Cristiano Dal Sasso, paleontólogo do Museu de História Natural de Milão, descreveu a descoberta como um dos maiores e mais antigos sítios de pegadas da Itália, e um dos mais espetaculares que ele viu em 35 anos de carreira. As pegadas, datadas de mais de 200 milhões de anos, foram impressas em sedimentos moles que se formaram nas planícies de maré que circundavam o antigo Oceano Tétis.

Fabio Massimo Petti, icnólogo do MUSE de Trento, explicou que a transformação da lama em rocha ao longo de milhões de anos permitiu a preservação de detalhes anatômicos notáveis, incluindo impressões de dedos e até mesmo de garras. Essa preservação excepcional é o que torna o sítio tão valioso para a ciência.

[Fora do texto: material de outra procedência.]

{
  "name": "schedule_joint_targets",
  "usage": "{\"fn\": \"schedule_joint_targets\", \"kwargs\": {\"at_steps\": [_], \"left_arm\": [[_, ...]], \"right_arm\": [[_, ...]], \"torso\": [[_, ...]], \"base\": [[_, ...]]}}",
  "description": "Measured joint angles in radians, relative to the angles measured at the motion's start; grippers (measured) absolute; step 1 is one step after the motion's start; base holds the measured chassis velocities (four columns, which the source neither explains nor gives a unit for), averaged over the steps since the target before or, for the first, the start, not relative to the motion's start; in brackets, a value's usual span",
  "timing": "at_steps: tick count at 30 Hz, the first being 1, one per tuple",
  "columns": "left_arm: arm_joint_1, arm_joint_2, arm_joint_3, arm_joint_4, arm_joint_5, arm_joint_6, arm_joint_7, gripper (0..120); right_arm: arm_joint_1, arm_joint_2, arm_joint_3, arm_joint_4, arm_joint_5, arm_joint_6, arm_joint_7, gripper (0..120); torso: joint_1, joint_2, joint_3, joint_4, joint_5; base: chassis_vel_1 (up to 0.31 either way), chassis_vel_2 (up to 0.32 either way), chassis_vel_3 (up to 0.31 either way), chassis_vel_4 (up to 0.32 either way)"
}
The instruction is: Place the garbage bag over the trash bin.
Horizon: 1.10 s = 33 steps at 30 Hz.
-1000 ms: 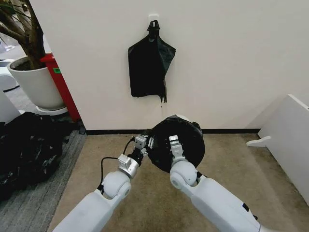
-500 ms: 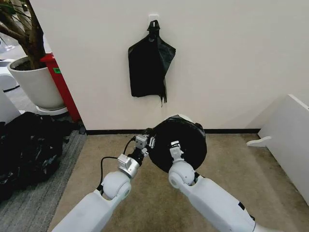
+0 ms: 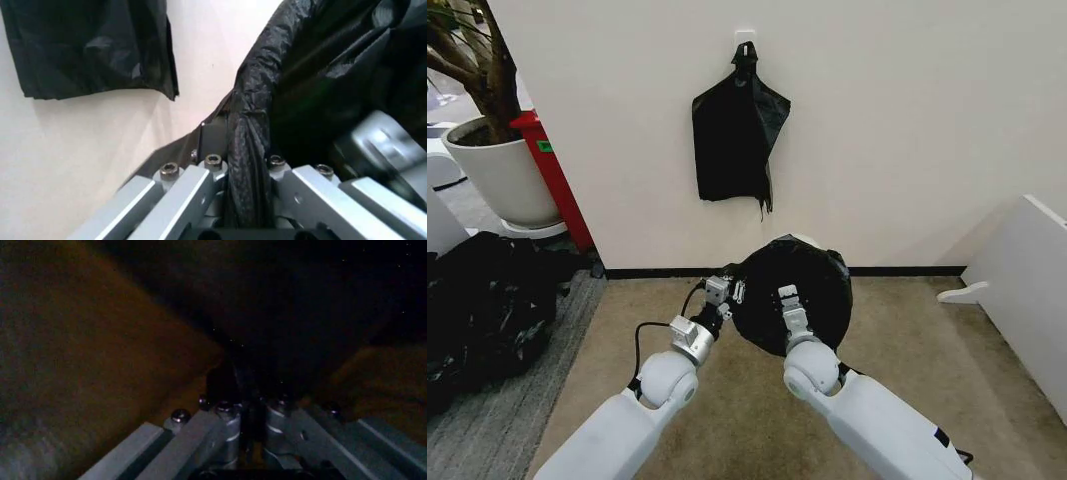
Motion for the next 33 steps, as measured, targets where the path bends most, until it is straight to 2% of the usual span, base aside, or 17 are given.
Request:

Do Fundo do Mar aos Alpes: A Formação Geológica das Pegadas

A posição atual das pegadas fossilizadas, em uma encosta de montanha, é resultado de um longo e complexo processo geológico. Milhões de anos atrás, a área era o leito de um oceano raso. Conforme a placa africana se moveu para o norte, o Oceano Tétis foi gradualmente se fechando e secando. Esse movimento tectônico causou a dobra e o levantamento das rochas sedimentares, que formaram as majestosas montanhas dos Alpes.

Assim, as pegadas que originalmente foram deixadas em uma superfície horizontal, no fundo do mar, foram subsequentemente dobradas e elevadas, transformando-se em um mural vertical espetacular. A descoberta acidental ocorreu em setembro, quando um fotógrafo de vida selvagem avistou as formações enquanto procurava por veados e abutres-barbudos.

Um Presente Inesperado para os Jogos de Inverno de Milão-Cortina 2026

A descoberta paleontológica não só enriquece o patrimônio científico da Itália, mas também adiciona uma camada de interesse histórico e natural aos Jogos Olímpicos de Inverno de Milão-Cortina 2026. Giovanni Malagò, presidente do Comitê Organizador, destacou que as ciências naturais presentearam o evento com um tesouro de eras remotas.

Devido à inacessibilidade do local por trilhas convencionais, o estudo aprofundado das pegadas de dinossauros exigirá o uso de tecnologias avançadas, como drones e sensoriamento remoto. Essa abordagem garantirá a exploração científica sem comprometer a integridade do sítio fossilífero.